Cumartesi, Nisan 19, 2025
spot_img

En Çok Okunanlar

spot_img

Benzer Yazılar

Tsundoku ve DEHB Sarmalı

Tsundoku hastalığına yakalandım. Okumak istediğim yüzlerce kitap var. Satın aldıkça hepsini dağ gibi dizdim. 

Tsundoku, Japonca bir kelime olup, bir kişinin satın aldığı ancak okumadığı kitapları biriktirme durumunu tanımlıyor. Bu kelime, “yığın” anlamına gelen tsunde ve “okumak” anlamına gelen doku kelimelerinin birleşiminden oluşuyor. Temelde kitap ve dergi gibi okuma materyallerinin biriktirilmesini, bunların okunmadan bir kenara yığılmasını ifade ediyor. Tıpkı benim yaptığım gibi.

Kendime bir okuma sırası belirledim. Tahminen dokuz on kitaptan oluşuyor. Fakat önümde gerçekten büyük iki engel var. Birincisi, kitap kapaklarının, benim onları göre göre yüzlerinin eskimesi ve aşinalıktan gelen heyecan yitimi. O nasıl oluyor, derseniz… Kitapların kapakları gerçekten de benim için estetik açıdan kıymetli. İlk satın aldığımdaki o heyecan ve heves, genelde kapaklarının kusursuzluğundan geliyor ve yüzleri darbeyle veya yıpranmayla değil, benim onları sürekli görmemden dolayı eskiyor. Yalı körlüğü denen şey gibi; bir güzelliğe ne kadar çok bakarsam o kadar çabuk alışıyorum ve hevesim yitiyor.
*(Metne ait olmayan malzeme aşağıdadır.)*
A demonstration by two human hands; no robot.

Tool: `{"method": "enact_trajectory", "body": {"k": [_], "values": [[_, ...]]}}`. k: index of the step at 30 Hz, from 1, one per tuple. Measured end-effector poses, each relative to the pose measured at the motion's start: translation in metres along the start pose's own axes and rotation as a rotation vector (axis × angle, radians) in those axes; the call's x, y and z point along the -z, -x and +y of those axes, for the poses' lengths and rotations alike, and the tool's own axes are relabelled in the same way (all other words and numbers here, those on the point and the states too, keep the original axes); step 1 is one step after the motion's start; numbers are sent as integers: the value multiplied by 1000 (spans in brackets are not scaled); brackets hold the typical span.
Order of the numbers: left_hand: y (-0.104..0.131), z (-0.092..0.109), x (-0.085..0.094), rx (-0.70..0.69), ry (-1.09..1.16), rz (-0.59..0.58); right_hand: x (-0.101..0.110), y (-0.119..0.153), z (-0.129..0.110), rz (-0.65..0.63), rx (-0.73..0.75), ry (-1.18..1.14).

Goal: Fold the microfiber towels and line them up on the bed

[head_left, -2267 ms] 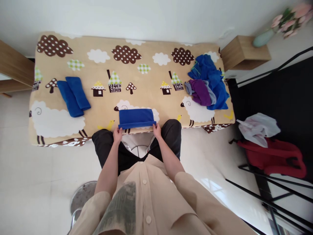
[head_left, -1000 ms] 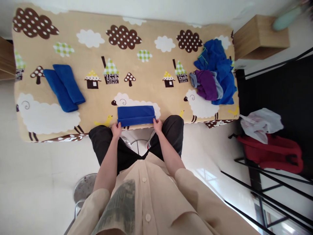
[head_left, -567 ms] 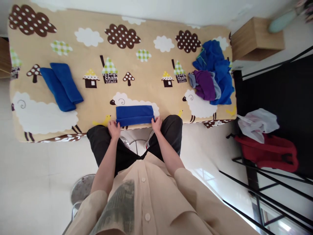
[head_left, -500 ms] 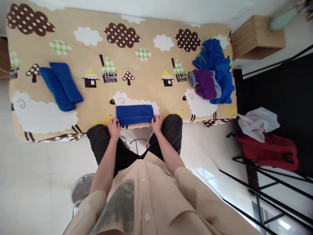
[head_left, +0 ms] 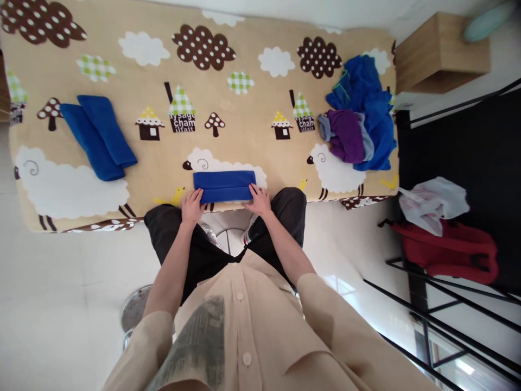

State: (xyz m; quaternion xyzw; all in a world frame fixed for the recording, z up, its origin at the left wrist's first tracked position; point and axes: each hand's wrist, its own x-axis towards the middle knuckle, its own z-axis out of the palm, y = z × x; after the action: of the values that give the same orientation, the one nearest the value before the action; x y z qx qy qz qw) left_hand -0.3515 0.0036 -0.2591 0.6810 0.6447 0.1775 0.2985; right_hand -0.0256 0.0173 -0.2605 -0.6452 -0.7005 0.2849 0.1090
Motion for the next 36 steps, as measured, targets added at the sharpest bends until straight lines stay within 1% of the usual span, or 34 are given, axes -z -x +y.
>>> {"method": "enact_trajectory", "body": {"k": [2,4,6,9,11,16,19,23,27,31,33,36], "values": [[-6,-7,6,-12,-4,-19,9,-10,10,-62,40,-6],[-13,-15,11,-16,16,-28,16,-19,20,-89,64,-45],[-18,-22,13,14,69,-6,20,-25,26,-51,77,-135],[-24,-29,12,87,182,60,16,-30,30,62,68,-303],[-27,-32,9,113,262,85,11,-32,30,99,20,-368],[-32,-40,1,242,371,115,2,-38,34,123,-201,-435],[-34,-43,-1,281,391,142,-1,-41,37,130,-228,-428],[-35,-45,-3,327,339,138,-5,-44,41,120,-249,-404],[-33,-44,-4,330,288,123,-5,-45,43,122,-269,-433],[-34,-42,-4,355,266,143,-5,-45,41,144,-284,-437],[-38,-38,-3,412,276,145,-4,-45,39,136,-320,-412],[-47,-31,3,580,295,149,2,-46,31,111,-409,-309]]}}
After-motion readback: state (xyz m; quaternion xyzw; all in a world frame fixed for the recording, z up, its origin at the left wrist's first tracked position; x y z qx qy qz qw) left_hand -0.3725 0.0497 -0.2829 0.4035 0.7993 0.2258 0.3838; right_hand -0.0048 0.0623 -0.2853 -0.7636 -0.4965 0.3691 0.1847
İkinci engel ise elbette ki dikkat eksikliği. Sosyal medyanın kaydırma çağında yaşadığımız bu zamanda, sayfalara, cümlelere uzun süre odaklanma becerimi yitireli çok oldu. Kendimi okuma disiplinine yeniden sokmayı ne kadar denesem de her bir kitap elimde sürünüyor ve bir kitaba ayırdığım okuma sürem uzadıkça, aklım okumadıklarımda kalıyor. Bu sebeple henüz bir kitabı bitirmeden başka bir kitaba başlamaya çalışıyorum ve çapraz okuma yapabilmek yerine, kitapların içinde iyice kayboluyorum. 
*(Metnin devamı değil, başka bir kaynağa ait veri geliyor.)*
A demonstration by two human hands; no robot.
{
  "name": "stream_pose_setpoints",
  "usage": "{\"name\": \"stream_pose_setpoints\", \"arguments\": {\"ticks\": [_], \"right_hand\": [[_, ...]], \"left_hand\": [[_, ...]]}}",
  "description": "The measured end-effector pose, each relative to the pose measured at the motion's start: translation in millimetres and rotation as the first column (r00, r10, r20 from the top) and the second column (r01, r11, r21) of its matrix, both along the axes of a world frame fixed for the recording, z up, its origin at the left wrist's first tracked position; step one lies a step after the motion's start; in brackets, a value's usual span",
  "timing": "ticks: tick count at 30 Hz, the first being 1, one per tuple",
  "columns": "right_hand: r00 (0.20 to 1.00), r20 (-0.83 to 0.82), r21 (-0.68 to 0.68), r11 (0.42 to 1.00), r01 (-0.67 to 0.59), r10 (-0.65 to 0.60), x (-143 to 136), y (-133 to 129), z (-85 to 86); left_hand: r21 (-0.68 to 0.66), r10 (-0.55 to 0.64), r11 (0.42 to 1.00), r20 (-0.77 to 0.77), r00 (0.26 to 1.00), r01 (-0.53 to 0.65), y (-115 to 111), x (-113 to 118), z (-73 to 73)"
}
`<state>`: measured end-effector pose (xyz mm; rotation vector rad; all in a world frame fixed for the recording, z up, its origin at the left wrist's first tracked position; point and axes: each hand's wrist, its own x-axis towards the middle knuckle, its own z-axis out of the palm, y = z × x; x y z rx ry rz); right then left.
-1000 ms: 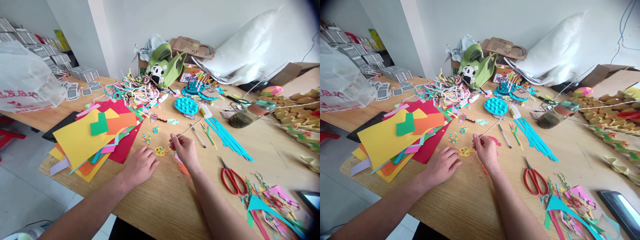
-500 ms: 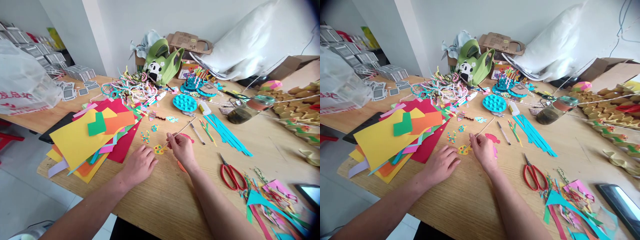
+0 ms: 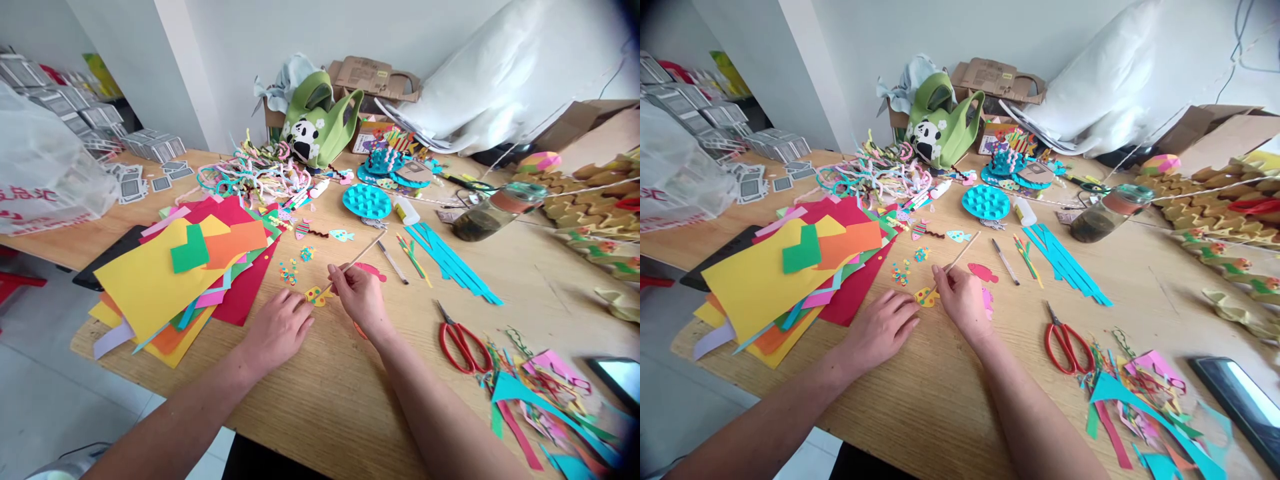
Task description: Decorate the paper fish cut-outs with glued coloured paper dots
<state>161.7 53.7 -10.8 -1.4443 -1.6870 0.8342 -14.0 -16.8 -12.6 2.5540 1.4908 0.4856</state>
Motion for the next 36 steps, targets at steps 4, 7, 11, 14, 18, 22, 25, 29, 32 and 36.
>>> {"name": "stream_pose_setpoints", "arguments": {"ticks": [4,7,11,14,18,22,25,29,32,36], "right_hand": [[1.0,0.003,0.002,1.0,-0.002,0.002,-0.4,0.2,0.7],[1.0,0.006,0.0,1.0,0.003,-0.003,-0.7,-0.2,1.0],[1.0,-0.003,0.008,1.0,0.003,-0.003,-0.7,-0.8,0.8],[1.0,-0.008,0.014,1.0,-0.002,0.002,-0.5,-0.7,0.5],[1.0,-0.005,0.022,1.0,-0.003,0.003,-0.5,-0.1,0.7],[1.0,0.001,0.022,1.0,-0.005,0.005,-0.4,0.0,0.5],[1.0,0.0,0.023,1.0,0.0,0.0,0.2,-0.2,0.5],[0.998,-0.045,0.071,0.997,0.042,-0.039,2.1,-0.4,3.6],[0.993,-0.091,0.098,0.992,0.085,-0.076,3.7,-0.4,7.1],[0.989,-0.119,0.095,0.99,0.104,-0.092,4.4,-0.2,9.4]], "left_hand": [[0.002,0.002,1.0,-0.008,1.0,-0.002,-0.2,0.7,-1.1],[0.0,0.008,1.0,-0.019,1.0,-0.008,-0.3,1.3,-1.5],[-0.004,0.006,1.0,-0.027,1.0,-0.006,-0.5,1.8,-2.2],[-0.003,0.006,1.0,-0.035,0.999,-0.006,-0.6,1.9,-2.5],[-0.011,0.005,1.0,-0.046,0.999,-0.006,0.0,2.5,-1.8],[-0.007,0.012,1.0,-0.045,0.999,-0.012,0.8,3.3,-2.1],[-0.01,0.012,1.0,-0.045,0.999,-0.013,0.9,3.5,-2.6],[-0.016,0.012,1.0,-0.043,0.999,-0.013,0.2,3.4,-2.1],[-0.019,0.015,1.0,-0.045,0.999,-0.016,-0.3,3.5,-1.4],[-0.022,0.013,1.0,-0.042,0.999,-0.014,-0.2,3.6,-1.6]]}}
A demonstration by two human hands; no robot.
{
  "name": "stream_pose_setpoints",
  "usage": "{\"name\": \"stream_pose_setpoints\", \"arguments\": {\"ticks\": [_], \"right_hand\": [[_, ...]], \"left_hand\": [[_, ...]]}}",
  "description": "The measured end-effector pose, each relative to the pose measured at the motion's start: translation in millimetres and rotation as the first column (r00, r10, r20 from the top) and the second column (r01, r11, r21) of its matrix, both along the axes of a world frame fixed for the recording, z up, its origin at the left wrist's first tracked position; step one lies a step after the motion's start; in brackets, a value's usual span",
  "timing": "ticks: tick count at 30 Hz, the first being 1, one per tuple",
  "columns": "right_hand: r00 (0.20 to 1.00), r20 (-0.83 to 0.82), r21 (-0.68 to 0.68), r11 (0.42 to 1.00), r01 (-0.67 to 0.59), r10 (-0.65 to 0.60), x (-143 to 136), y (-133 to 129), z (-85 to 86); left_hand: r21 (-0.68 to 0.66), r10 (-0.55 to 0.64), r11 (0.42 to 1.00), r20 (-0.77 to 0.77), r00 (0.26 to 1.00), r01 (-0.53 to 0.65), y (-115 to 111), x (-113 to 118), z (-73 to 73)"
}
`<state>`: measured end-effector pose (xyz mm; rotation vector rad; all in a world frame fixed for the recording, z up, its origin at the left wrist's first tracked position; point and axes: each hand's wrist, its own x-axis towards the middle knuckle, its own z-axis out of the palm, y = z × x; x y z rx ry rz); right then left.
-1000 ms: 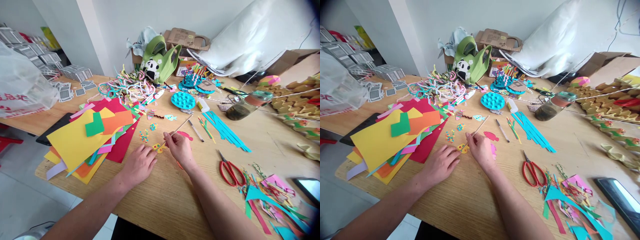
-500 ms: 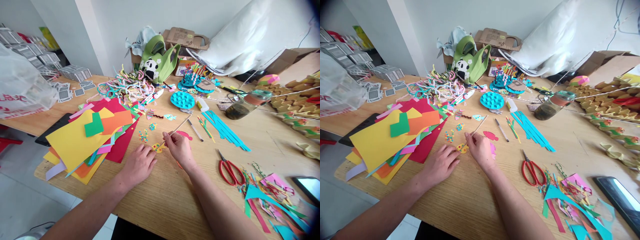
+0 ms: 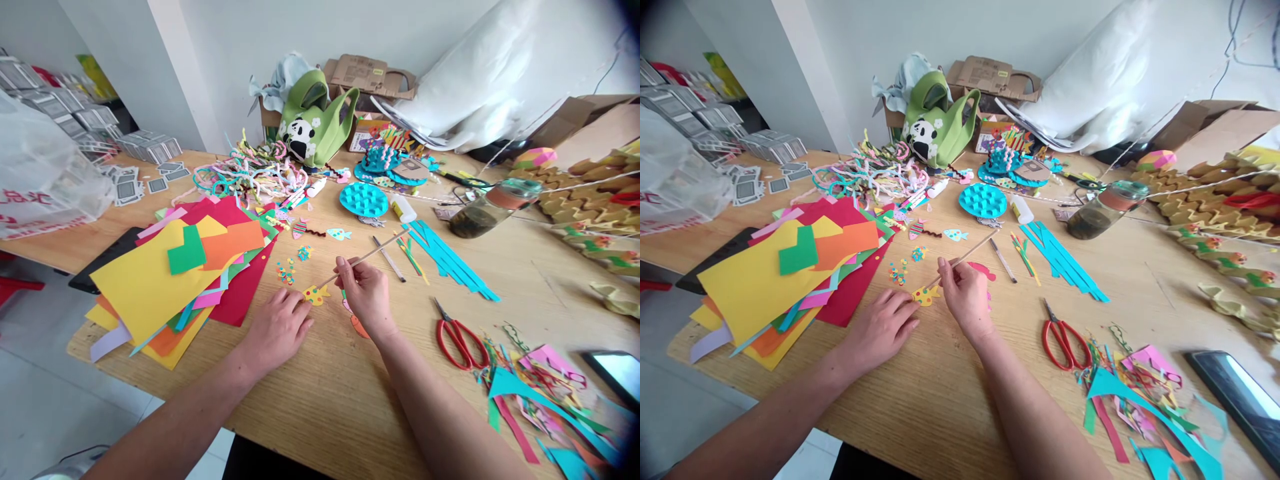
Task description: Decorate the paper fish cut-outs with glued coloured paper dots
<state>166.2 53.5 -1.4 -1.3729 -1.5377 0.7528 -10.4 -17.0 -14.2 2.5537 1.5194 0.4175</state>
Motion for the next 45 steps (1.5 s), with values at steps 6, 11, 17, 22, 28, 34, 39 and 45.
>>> {"name": "stream_pose_setpoints", "arguments": {"ticks": [6,11,17,22,28,34,39,45], "right_hand": [[1.0,-0.017,-0.012,1.0,0.01,-0.011,-1,0,3.0],[1.0,0.01,0.012,1.0,0.01,-0.01,0,1,0.8],[0.986,0.166,0.068,0.997,-0.026,0.015,-1,-1,-8.0],[0.975,0.218,0.074,0.996,-0.049,0.032,-2,-2,-9.4],[0.961,0.273,0.095,0.993,-0.07,0.042,-2,-2,-10.5],[0.963,0.268,0.096,0.993,-0.064,0.036,-1,-1,-11.7],[0.967,0.251,0.088,0.994,-0.058,0.034,-1,-1,-11.9],[0.971,0.237,0.091,0.994,-0.055,0.032,-1,-2,-10.7]], "left_hand": [[0.004,-0.003,1.0,0.001,1.0,0.003,0,0,-0.3],[0.005,-0.005,1.0,-0.02,1.0,0.005,-1,0,1.0],[0.015,0.003,1.0,-0.019,1.0,-0.003,0,1,0.7],[0.013,0.003,1.0,-0.016,1.0,-0.003,-1,1,-0.5],[0.006,0.001,1.0,-0.024,1.0,-0.001,-1,1,0.5],[0.003,-0.005,1.0,-0.034,0.999,0.005,-1,1,1.5],[0.023,0.001,1.0,-0.028,1.0,0.0,-1,1,0.2],[0.006,0.006,1.0,-0.046,0.999,-0.005,-1,2,1.5]]}}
Kitap okurken telefonuma düşen tek bir bildirim, dakikalarca kitabı kenara koymama sebep oluyor. Bu hızla, satın aldığım kitapları okuyarak eritebilmemin çok uzun zaman alacağını bilsem de kitap satın almaya devam etmeden duramıyorum. Aslında bir kitap alışverişi listesi hazırlayarak sonradan almak üzere kaydetsem de yine kendimi tutamıyorum.
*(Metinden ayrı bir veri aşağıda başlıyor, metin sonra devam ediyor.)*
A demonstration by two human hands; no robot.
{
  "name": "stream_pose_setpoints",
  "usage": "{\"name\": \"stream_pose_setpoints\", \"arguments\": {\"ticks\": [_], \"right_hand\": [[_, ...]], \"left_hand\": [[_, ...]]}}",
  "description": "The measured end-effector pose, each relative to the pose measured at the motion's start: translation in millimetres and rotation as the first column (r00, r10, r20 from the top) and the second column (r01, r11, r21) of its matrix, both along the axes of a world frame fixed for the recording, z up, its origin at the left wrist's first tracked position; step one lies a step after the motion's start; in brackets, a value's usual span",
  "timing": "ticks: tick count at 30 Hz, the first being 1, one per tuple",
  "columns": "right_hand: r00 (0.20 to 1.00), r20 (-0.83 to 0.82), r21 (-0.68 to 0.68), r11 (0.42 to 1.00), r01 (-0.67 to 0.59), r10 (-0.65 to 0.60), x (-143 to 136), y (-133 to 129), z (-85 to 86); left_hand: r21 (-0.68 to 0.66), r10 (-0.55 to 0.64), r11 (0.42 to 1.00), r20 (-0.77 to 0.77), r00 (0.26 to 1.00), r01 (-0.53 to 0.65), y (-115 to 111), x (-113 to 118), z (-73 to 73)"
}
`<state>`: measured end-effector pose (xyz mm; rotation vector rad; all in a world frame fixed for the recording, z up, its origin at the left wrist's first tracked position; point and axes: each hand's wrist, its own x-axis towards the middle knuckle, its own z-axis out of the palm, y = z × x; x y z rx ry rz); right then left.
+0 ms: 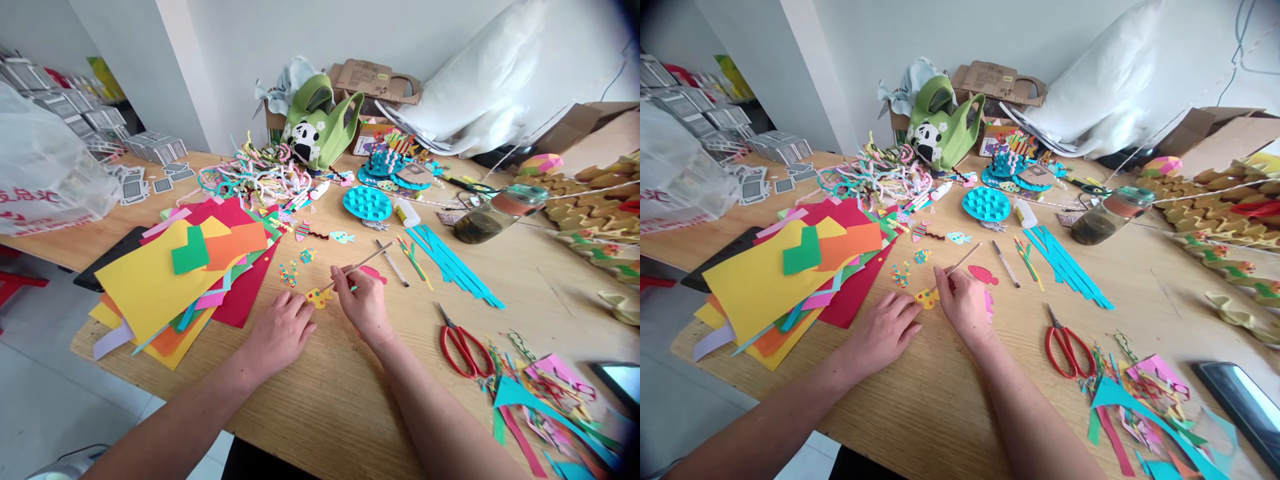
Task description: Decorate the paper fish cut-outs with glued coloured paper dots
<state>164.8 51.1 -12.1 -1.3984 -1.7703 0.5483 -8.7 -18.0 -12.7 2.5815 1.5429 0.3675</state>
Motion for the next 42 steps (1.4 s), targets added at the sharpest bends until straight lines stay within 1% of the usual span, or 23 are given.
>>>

Eve gelen kitaplar okuma sıramda hevesle öncelik kazanıyor fakat sonra onların da kapaklarına aşinalık kazandıkça listede geri düşüyorlar ve bu kısırdöngü böyle sürüp gidiyor. 

Çok uzun yıllar çapraz okumaya direndim hatta çapraz okumanın ne olduğunu bile terim anlamıyla bilmiyordum. Dört farklı kitabı aynı anda okumaya çalışıyorum – ki bu benim hiçbir zaman denemediğim bir şeydi – fakat şimdilerde elimde birden fazla kitap, döndüre döndüre okuyorum. Bitirebildiğim kitapları üst üste koymak, koleksiyon yapmak gibi geliyor bana; heyecanlanıyorum. Yine de buna çapraz okuma denemez, bu resmen dikkat dağınıklığı ve okuma disiplinsizliği. Başarabilenler elbette vardır ancak benim birini bitirmeden bir başkasına geçmemem gereken bir yapım olduğunu da bu süreçte öğrenmiş oldum.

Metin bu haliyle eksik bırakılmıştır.